**PROBLEM**: Only certain lines below are wanted: those starting at the line containing "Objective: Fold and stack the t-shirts" and ending at the line containing "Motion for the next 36", both included, each retyped exactly.
━━━━━━━━━━━━━━━━━━━━━━━━━━━━━━
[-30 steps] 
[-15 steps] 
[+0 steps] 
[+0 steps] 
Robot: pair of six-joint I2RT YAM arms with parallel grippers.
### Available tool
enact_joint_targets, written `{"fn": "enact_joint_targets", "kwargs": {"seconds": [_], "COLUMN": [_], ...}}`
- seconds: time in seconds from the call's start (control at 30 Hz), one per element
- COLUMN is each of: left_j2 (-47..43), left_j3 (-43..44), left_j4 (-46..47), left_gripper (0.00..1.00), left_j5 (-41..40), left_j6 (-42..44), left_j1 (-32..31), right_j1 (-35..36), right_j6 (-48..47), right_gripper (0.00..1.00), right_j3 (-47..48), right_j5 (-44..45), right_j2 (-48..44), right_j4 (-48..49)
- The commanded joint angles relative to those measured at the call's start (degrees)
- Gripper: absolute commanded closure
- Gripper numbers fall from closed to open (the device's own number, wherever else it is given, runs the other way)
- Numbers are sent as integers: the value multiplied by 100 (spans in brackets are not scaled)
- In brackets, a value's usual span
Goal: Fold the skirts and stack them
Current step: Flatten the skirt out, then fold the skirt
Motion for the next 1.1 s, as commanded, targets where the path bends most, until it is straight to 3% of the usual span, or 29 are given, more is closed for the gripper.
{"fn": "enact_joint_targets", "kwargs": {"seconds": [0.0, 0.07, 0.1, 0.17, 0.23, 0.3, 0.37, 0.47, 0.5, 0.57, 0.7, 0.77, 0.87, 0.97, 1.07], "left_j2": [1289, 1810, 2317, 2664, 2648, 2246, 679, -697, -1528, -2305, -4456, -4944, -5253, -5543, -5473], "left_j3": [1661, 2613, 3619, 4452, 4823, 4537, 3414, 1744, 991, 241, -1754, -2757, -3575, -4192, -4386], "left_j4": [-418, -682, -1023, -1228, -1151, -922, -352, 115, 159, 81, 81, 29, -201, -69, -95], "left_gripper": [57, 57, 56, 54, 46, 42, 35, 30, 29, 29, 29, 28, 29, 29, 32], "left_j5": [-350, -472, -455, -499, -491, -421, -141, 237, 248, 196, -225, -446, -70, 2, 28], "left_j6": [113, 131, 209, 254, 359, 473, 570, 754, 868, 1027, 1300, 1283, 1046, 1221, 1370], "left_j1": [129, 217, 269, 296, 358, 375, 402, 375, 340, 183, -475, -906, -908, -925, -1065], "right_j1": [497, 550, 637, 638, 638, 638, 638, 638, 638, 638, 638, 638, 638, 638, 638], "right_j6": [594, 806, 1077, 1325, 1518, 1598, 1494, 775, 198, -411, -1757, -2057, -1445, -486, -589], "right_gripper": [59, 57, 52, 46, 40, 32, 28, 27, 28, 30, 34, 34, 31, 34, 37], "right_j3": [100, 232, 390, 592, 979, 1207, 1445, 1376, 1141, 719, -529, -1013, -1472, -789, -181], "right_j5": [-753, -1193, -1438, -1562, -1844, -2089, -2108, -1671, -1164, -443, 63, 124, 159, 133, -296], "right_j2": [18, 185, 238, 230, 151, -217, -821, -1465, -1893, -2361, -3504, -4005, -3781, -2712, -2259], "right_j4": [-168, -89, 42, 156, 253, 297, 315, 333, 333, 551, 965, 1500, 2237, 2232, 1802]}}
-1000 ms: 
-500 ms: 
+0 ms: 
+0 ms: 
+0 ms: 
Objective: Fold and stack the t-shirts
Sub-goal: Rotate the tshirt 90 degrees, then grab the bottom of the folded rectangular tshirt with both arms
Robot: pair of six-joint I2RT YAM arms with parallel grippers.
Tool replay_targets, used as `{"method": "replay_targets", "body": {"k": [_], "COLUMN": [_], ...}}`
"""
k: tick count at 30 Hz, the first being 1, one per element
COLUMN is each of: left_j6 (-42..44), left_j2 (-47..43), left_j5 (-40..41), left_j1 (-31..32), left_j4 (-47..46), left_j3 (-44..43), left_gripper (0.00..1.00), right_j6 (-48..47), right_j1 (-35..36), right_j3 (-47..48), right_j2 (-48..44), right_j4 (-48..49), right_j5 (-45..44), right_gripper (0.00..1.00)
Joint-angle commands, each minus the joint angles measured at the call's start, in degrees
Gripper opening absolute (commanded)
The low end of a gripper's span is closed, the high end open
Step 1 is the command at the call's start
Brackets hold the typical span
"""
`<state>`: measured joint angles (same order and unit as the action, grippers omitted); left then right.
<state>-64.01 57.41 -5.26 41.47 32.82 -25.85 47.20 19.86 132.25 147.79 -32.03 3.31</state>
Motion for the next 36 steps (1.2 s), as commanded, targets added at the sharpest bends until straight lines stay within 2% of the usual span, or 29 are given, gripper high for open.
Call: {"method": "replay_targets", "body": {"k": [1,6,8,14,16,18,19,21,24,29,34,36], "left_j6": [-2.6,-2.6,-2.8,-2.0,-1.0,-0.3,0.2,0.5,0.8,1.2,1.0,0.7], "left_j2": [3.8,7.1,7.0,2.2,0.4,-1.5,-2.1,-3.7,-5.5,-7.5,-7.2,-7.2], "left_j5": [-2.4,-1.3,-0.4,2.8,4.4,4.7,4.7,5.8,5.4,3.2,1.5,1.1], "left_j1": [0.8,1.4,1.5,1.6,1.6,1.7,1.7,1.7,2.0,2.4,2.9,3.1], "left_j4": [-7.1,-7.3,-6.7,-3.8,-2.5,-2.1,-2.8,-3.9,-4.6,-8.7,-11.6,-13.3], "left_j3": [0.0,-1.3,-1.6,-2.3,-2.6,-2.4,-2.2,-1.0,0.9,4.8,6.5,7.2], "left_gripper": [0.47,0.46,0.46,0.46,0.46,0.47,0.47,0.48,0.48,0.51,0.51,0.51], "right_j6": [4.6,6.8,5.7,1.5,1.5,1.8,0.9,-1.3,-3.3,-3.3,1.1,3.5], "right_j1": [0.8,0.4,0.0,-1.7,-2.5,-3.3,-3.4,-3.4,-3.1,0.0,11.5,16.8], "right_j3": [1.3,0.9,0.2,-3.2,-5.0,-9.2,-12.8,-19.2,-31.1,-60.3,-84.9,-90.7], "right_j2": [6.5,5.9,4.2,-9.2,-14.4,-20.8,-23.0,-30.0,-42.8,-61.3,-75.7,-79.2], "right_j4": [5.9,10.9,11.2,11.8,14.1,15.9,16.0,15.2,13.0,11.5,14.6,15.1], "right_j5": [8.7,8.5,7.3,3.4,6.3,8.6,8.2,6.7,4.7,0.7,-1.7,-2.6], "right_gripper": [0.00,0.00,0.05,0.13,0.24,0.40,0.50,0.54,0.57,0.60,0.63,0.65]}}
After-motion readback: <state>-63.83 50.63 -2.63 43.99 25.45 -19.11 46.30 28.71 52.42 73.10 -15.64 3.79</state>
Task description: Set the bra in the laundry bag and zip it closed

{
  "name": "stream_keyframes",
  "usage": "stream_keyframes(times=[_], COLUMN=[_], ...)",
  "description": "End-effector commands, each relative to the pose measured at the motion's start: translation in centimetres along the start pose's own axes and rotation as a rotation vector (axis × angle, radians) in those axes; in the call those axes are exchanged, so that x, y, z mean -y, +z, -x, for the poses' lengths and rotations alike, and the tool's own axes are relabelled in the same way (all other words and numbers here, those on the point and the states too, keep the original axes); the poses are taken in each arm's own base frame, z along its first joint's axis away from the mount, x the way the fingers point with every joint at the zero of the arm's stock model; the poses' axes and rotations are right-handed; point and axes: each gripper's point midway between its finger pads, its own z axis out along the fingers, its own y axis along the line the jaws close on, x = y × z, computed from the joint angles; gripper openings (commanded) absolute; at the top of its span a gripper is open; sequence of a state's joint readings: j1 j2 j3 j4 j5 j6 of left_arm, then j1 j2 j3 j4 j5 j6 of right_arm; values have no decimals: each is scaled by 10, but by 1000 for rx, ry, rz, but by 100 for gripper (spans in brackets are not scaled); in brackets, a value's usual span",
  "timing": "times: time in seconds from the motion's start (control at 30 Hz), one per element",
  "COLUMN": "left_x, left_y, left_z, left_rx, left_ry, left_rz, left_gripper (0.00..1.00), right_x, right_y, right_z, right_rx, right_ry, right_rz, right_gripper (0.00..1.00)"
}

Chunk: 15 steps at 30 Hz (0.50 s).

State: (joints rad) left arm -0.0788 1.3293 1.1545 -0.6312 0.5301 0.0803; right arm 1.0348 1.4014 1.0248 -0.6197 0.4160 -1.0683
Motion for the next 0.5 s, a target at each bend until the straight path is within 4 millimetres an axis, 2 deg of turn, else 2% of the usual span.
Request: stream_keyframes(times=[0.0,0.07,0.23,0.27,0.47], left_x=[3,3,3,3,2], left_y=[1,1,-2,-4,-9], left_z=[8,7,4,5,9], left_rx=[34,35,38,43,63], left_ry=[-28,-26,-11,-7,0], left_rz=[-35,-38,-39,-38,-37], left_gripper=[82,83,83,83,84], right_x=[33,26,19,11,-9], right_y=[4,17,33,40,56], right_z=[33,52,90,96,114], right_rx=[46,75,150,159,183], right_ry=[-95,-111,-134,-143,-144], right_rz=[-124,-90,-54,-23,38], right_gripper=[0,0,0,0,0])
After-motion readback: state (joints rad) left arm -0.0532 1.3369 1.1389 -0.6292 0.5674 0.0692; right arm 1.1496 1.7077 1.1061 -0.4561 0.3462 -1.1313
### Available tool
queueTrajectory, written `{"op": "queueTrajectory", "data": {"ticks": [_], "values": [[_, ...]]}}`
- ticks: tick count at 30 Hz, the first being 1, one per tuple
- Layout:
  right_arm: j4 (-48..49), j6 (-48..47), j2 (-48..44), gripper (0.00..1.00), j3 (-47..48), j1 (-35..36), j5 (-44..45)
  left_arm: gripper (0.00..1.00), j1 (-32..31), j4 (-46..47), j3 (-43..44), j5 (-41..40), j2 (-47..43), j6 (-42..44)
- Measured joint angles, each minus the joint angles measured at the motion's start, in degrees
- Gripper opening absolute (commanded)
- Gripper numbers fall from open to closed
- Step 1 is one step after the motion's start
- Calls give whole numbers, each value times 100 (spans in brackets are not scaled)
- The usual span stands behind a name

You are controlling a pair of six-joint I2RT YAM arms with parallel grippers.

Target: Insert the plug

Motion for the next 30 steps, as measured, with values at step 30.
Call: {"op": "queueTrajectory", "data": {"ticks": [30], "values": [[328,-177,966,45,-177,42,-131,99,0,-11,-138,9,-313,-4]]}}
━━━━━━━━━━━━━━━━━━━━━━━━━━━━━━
**RESULT**:
Objective: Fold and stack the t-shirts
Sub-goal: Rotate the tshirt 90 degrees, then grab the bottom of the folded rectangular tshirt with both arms
Robot: pair of six-joint I2RT YAM arms with parallel grippers.
Tool replay_targets, used as `{"method": "replay_targets", "body": {"k": [_], "COLUMN": [_], ...}}`
"""
k: tick count at 30 Hz, the first being 1, one per element
COLUMN is each of: left_j6 (-42..44), left_j2 (-47..43), left_j5 (-40..41), left_j1 (-31..32), left_j4 (-47..46), left_j3 (-44..43), left_gripper (0.00..1.00), right_j6 (-48..47), right_j1 (-35..36), right_j3 (-47..48), right_j2 (-48..44), right_j4 (-48..49), right_j5 (-45..44), right_gripper (0.00..1.00)
Joint-angle commands, each minus the joint angles measured at the call's start, in degrees
Gripper opening absolute (commanded)
The low end of a gripper's span is closed, the high end open
Step 1 is the command at the call's start
Brackets hold the typical span
"""
`<state>`: measured joint angles (same order and unit as the action, grippers omitted); left then right.
<state>-64.01 57.41 -5.26 41.47 32.82 -25.85 47.20 19.86 132.25 147.79 -32.03 3.31</state>
Motion for the next 36 steps (1.2 s), as commanded, targets added at the sharpest bends until straight lines stay within 2% of the usual span, or 29 are given, gripper high for open.

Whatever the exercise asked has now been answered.